Оглянулся на Соню, подошел к ней и что-то стал говорить настойчиво и непреклонно. Соня смотрела на него широко распахнутыми, изумленными глазами. Он снова наклонился к ней и прогудел под нос несколько нот. Затем выпрямился и объявил:
– Попросим Соню Розенблюм сыграть нам одно небольшое, ее собственное, сочинение… я ознакомился с ним случайно прошлой осенью… Итак, первое исполнение на публике…
Все сели, Вольф вернулся на свой стул. А Соня встала и, глядя куда-то под потолок, решительно и строго уточнила:
– Начало зимы. Ноктюрн. Октябрь 2002-го. Посфящается Фольфу.
Она снова шурша села, обняла коленями виолончель, подняла смычок и потянула одну, глубокую, бесконечно гудящую ноту. Затем левая ее рука медленно двинулась по грифу, все выше и выше, а звук, соответственно, все ниже стал опускаться… ниже нижнего зарокотал, затем стал пульсировать в ритме сердца, что-то зашуршало, заскрипело в виолончели, взвизгнуло и вдруг – плюхнуло, рухнуло в нескольких хриплых, рассыпающихся аккордах, как снег с крыши рушится… Неожиданно возникла отрывистая мелодия в мажоре, простая, как детская песенка. Стихла. И из самой тишины снова вернулась из небытия бесконечная, монотонная, глубокая нота, которая внезапно оборвалась.
Гостиная помолчала и грянула аплодисментами. Соня встала, посмотрела на Кузьму, на Блюхера, на Пашу, который опять плакал, и поклонилась.
Дальше Вольф попросил задавать вопросы, их было немного. Он отвечал обстоятельно и серьезно. Последним свой вопрос задал длинный юноша в очках. Говорил он по-русски, но как-то не вполне.
– Ваши стихи очень удивительные и прекрасные. Как вы достигаете такого… качества?

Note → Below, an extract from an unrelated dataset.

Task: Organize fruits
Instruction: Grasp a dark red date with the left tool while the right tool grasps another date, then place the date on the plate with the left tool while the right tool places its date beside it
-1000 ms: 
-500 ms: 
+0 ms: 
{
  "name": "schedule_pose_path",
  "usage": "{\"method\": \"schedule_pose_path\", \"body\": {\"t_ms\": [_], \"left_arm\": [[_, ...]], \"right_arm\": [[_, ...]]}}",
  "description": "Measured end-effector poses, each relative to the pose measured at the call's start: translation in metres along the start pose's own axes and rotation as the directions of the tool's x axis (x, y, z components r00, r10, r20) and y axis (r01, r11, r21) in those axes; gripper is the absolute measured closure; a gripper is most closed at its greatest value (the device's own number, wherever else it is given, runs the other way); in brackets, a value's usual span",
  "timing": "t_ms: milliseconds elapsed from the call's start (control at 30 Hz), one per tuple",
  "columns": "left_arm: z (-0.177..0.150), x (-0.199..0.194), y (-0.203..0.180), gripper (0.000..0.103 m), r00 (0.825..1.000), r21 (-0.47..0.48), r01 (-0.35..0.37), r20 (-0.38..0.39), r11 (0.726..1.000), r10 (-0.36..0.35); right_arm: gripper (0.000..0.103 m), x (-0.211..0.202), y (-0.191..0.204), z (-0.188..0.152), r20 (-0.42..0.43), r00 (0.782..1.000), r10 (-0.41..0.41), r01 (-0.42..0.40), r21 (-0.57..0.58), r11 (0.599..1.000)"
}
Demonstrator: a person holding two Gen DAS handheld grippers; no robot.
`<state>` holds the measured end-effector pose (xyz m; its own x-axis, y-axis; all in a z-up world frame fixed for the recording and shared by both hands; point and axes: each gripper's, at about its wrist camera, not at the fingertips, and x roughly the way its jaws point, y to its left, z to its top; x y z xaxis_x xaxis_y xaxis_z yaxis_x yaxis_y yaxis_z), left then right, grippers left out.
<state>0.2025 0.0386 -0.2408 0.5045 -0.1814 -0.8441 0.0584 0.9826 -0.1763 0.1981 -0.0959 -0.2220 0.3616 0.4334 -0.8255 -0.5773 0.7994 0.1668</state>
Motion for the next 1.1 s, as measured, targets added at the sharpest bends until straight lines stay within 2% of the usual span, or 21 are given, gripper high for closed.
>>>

Вольф призадумался на секунду, что-то вспомнил и ответил:
– Был у меня в молодости друг Андрей, помладше меня, красивый малый, бодибилдингом первый в Питере занимался… Между прочим, это, как он рассказывал, в армии однажды его спасло… Так вот, уже после стройбата он дал мне прочесть короткий рассказ, один из своих первых. Я снисходительно взялся прочесть, а как прочел – заревновал. Превосходный рассказ! И я спросил: «Как ты это сделал?» Он, пожав мощными и покатыми, как у боксера, плечами, ответил удивительнейшим образом: «Хуже не могу»… Вы понимаете?.. Не мочь делать хуже, чем можешь… Вот это да!.. Я эту формулу оценил и запомнил… От бодибилдинга сейчас в Андрее мало что осталось. А пишет он все так же мастерски… потому что «хуже не может». Хотел бы и я вам так ответить!.. – Вольф помолчал. – Да, пожалуй, и присвою, и отвечу, почему нет… Хуже – не могу.
Слушатели засмеялись и захлопали. А Вольф повернулся к баронессе и спросил:
– Ну, тетушка, рюмку-то коньяка, мне кажется, я заработал…
Тетя Надя встала, опираясь на руку племянника, и повела всех в столовую, где был накрыт фуршет. По дороге слушатели покупали тихих розовощеких павлинов, лежащих на столике перед тетей Верой, мужчины прятали их в карман, а женщины в плоские сумочки на ремешках.